Tuesday, October 13, 2009

Divine Discontent Brings Change

Disconent can be the signal or motivator needed to bring change into our lives.  I call it "divine discontent" because I believe the Holy Spirit is truly our helper, working to help us see and make necessary changes in our lives, and those niggling discontents are often Him trying to get our attention. 

When I feel discontent, I tend to want to blame someone else for it.  It often manifests itself as discontent towards another person or situation, when in reality, I am the one who is being spurred to change.

We might feel discontent with a relationship that has gone stale, or a situation that has not changed.  Perhaps our spouse hasn't made changes that we think he/she should.  Perhaps we see a need in our community that we think should have been met by "so and so".  Such disconent is a signal that the change we are looking for probably lies within ourselves.
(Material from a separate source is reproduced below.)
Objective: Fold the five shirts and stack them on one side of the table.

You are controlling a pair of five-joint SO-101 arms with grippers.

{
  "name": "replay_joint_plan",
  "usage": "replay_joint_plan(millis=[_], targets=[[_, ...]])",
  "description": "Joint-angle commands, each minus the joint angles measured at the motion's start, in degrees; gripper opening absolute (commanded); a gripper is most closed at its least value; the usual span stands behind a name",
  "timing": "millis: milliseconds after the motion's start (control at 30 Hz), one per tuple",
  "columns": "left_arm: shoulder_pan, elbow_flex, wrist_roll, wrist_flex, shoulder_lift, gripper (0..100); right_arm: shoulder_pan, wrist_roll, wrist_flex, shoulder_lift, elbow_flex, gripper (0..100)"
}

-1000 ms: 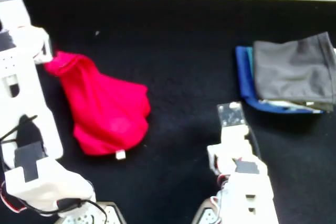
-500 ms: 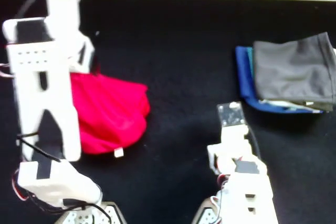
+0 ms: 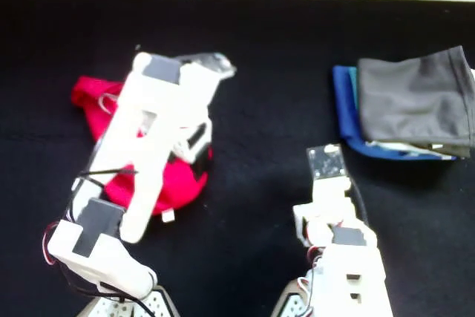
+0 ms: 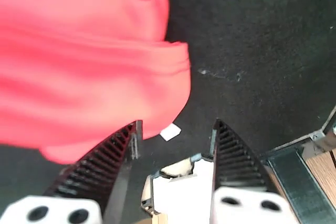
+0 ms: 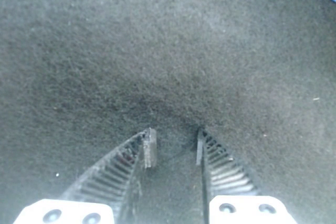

I remember feeling discontent with the level of romance in my marriage.  I mentioned things to my husband, dropped hints, etc., but nothing changed.  When was the last time I got flowers for no reason at all?  Then I decided that I would do the changing.  After making some adjustments and making the effort to speak more of my husband's "love language", he began to bring more romance into our relationship.  My change opened the door for him to change.  Discontent resolved!

It is a waste of our time, energy and love to wait and expect change to come from someone else when we have the power to bring change when we choose to.

Parents can feel discontent when they see a child consistently make choices that they disapprove of.  Years can go by with no change, and often parents will begin to focus on that discontent, placing pressures of expectation upon the child.  Children, even grown ones, want to please their parents, and the weight of a parent's discontent can be a binding burden, making it even more difficult for the child to change.  What may be helpful is for the parent to change.  If you've been saying the same thing over and over and it hasn't worked, quit saying it!  Find something new to say or do that will speak to the heart of your child, releasing them to change.  Acceptance and affirmation are tremendous motivators for change to occur in someones life.

Fabulously, when we make the change, we are happier.  Happier with ourselves, happier with the ones we were discontent with.  The atmosphere of our relationships begin to change.  Love begins to flow again.  What a great perk!

Where are you feeling that "divine discontent" in your life?  Take a close look and ask yourself, "What can I do, where can I change?".  You really can't force change on others, but you can certainly make changes in your own life. So, embrace the discontent as a signal that change is needed and go on, make the change.  You'll be glad you did!